#### EXERCISE DATA

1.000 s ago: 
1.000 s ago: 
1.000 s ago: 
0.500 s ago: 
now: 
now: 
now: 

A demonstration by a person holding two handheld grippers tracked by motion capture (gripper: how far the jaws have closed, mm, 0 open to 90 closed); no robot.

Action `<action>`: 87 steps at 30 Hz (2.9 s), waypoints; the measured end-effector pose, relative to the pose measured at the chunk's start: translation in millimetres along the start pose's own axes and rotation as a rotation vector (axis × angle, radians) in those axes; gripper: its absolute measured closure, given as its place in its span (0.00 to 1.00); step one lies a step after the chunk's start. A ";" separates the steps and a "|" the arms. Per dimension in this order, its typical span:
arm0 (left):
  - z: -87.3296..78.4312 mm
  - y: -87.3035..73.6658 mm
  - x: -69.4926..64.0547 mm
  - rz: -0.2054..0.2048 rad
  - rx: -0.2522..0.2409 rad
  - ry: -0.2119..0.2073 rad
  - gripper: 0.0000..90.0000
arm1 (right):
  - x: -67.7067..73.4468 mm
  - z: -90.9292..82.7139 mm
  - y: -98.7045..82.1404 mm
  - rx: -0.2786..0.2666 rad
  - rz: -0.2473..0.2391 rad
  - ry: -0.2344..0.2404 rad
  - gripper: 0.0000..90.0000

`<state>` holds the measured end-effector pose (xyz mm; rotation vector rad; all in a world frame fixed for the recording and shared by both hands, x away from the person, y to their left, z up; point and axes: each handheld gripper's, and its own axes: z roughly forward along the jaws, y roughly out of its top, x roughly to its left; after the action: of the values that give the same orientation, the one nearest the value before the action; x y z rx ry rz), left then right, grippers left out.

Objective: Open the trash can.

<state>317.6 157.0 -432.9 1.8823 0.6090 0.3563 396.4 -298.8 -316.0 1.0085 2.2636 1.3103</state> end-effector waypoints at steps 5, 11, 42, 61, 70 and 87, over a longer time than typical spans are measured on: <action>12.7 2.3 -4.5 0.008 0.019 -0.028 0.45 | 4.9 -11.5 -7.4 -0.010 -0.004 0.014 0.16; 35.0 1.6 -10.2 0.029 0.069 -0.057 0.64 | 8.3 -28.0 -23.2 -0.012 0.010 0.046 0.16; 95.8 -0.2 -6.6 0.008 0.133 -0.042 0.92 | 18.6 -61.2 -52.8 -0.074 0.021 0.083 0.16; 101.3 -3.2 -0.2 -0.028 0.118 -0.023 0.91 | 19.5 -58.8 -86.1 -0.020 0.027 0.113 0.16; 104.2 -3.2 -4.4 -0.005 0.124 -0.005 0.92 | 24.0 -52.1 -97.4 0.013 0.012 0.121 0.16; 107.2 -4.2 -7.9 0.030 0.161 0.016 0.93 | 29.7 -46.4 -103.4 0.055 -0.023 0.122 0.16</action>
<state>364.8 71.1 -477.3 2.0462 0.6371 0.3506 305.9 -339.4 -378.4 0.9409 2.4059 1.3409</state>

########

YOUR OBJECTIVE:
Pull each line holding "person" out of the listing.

ANSWER TO THE EXERCISE:
A demonstration by a person holding two handheld grippers tracked by motion capture (gripper: how far the jaws have closed, mm, 0 open to 90 closed); no robot.
`<state>` holds the measured end-effector pose (xyz mm; rotation vector rad; all in a world frame fixed for the recording and shared by both hands, x away from the person, y to their left, z up; point and axes: each handheld gripper's, and its own axes: z roughly forward along the jaws, y roughly out of its top, x roughly to its left; after the action: of the values that give the same orientation, the one nearest the value before the action; x y z rx ry rz), left then right, grippers left out.

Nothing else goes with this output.